Statistical analyses
For all taxonomic groups, we used Generalized Linear Mixed Models (GLMMs) to test if the different treatment lead to differences in the observed MOTU richness. In GLMMs, the number of MOTUs per sample was calculated and used as a dependent effect, the five treatments were used as predictors, and sample identity was used as a random factor. The model was performed with the generalized poisson distribution error using the R package glmmTMB (Brooks et al., 2017), in order to take into account overdispersion (Consul & Famoye, 1992). If GLMM detected significant differences among treatments, we used treatment contrasts to test if each treatment led to communities significantly different from those unraveled by the “control” condition. Treatment contrasts are standard non-orthogonal contrasts, in which each category (treatment) is compared to a user-defined reference category, and are appropriate to compare multiple treatments against one single control category (in this case, immediate extraction; (Field, Miles, & Field, 2015). The uncorrected number of MOTUs tends to overestimate the actual taxonomic richness (Calderón‐Sanou et al., 2020). Therefore, we repeated this analysis twice: considering all the observed MOTUs, and excluding the rare MOTUs (i.e. MOTUs with frequency < 1% in each sample).
Subsequently, we used multivariate analyses to assess the variation of bacteria, fungi and eukaryotic communities across habitats and treatments. Before running multivariate analyses, we calculated the proportion of reads of each MOTU in each sample. Relative abundance values were then transformed using the Box-Cox transformation, which simultaneously solves the double-zero problem and improves the multivariate normality of data (Legendre & Borcard, 2018).

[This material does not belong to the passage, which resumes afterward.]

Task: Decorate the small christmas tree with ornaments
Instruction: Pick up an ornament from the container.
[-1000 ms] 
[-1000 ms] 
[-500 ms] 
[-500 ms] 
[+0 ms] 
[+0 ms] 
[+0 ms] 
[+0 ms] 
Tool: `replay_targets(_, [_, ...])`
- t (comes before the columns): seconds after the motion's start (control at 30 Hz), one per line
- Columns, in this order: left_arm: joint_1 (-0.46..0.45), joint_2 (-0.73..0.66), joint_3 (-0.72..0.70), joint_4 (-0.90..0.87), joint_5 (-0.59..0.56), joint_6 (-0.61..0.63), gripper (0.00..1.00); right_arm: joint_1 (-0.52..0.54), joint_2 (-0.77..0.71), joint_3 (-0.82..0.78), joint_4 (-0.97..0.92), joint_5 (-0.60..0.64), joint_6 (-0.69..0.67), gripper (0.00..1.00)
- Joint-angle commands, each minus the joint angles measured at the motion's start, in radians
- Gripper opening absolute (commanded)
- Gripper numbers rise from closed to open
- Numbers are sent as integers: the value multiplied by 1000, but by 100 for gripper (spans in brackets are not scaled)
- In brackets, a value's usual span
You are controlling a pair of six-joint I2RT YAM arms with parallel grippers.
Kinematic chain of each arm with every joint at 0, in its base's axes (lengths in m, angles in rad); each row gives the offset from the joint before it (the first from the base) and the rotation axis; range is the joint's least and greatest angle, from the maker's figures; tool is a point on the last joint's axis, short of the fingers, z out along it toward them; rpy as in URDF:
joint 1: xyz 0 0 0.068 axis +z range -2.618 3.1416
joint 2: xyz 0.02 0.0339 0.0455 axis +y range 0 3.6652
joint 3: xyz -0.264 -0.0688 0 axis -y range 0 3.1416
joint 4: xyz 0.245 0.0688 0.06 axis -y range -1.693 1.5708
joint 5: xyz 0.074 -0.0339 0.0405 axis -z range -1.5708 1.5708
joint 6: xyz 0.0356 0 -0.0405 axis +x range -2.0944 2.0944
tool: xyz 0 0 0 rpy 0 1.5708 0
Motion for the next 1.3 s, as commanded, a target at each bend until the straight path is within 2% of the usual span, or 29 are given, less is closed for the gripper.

First, we used Nonmetric MultiDimensional Scaling (NMDS) to describe differences in communities among the three habitats, and check whether different treatments yield different interpretations of ecological relationships among samples. NMDS uses an optimization process to find a configuration of points (samples) in a space with a small number of dimensions, and is suitable for metabarcoding analyses that aim to reconstruct variation in community composition as well as possible, without preserving any particular distance measure among objects (Borcard, Gillet, & Legendre, 2011; Chen & Ficetola, 2020; Paliy & Shankar, 2016). Given its robustness and flexibility, NMDS is often used as the first step to characterize the similarity of communities in metabarcoding studies (Chen & Ficetola, 2020; Paliy & Shankar, 2016). NMDS was run on the Euclidean distance computed on Box–Cox-chord-transformed data (Legendre & Borcard, 2018), by building 1,000 ordinations.
Second, we used ProcMod , a Procrustes-based analysis (Coissac & Gonindard-Melodelima, 2019), to measure the multivariate correlations between the communities obtained using the different treatments.ProcMod can be used to measure the shared variation between matrices, and is particularly appropriate to test relationships between datasets obtained through DNA metabarcoding and metagenomics (Coissac & Gonindard-Melodelima, 2019). Procrustes analyses tend to overfit the data, therefore we used a modified version of Procrustes correlation that is robust to highly-dimensional data and allows a correct estimation of the shared variation between data sets (Coissac & Gonindard-Melodelima, 2019). The Procrustes-based correlation tests were performed using the corls function in the R packageProcMod, using 1,000 randomizations to test the mean covariance between random matrices (Coissac & Gonindard-Melodelima, 2019).
Third, we used redundancy analysis (RDA) to measure the amount of variation among communities that is explained by differences in habitat and treatments (Legendre & Legendre, 2012; Ter Braak, 1986). With habitat typology and treatment as constraining matrices, we used treatment contrasts to test if each treatment led to communities significantly different from those unraveled by the control treatment. Thus, significant treatment contrasts indicate that results between control and experimental treatments differ in an important way, while non-significant results mean that deviation from ideal conditions is not specifically pronounced. Significance of RDA and treatment contrasts was tested through 10,000 permutations using the vegan package in R (Borcard et al., 2011; Oksanen et al., 2019).
For bacteria only, RDA detected significant differences between the control treatment and some of the treatments. We thus ran a similarity percentage analysis with the simper R function (Clarke, 1993) from vegan to identify the taxa contributing to the overall pairwise treatment difference (Geyer et al., 2014). Significance was tested using 50,000 permutations. Given the large number of tests performed, the significance of tests was corrected using the False Discovery Rate (FDR) method with the fdrtool package (Strimmer, 2008). FDR has greater power than traditional approaches (e.g. Bonferroni correction) when performing multiple comparisons (Benjamini & Hochberg, 1995). All statistical analyses were performed in the R environment.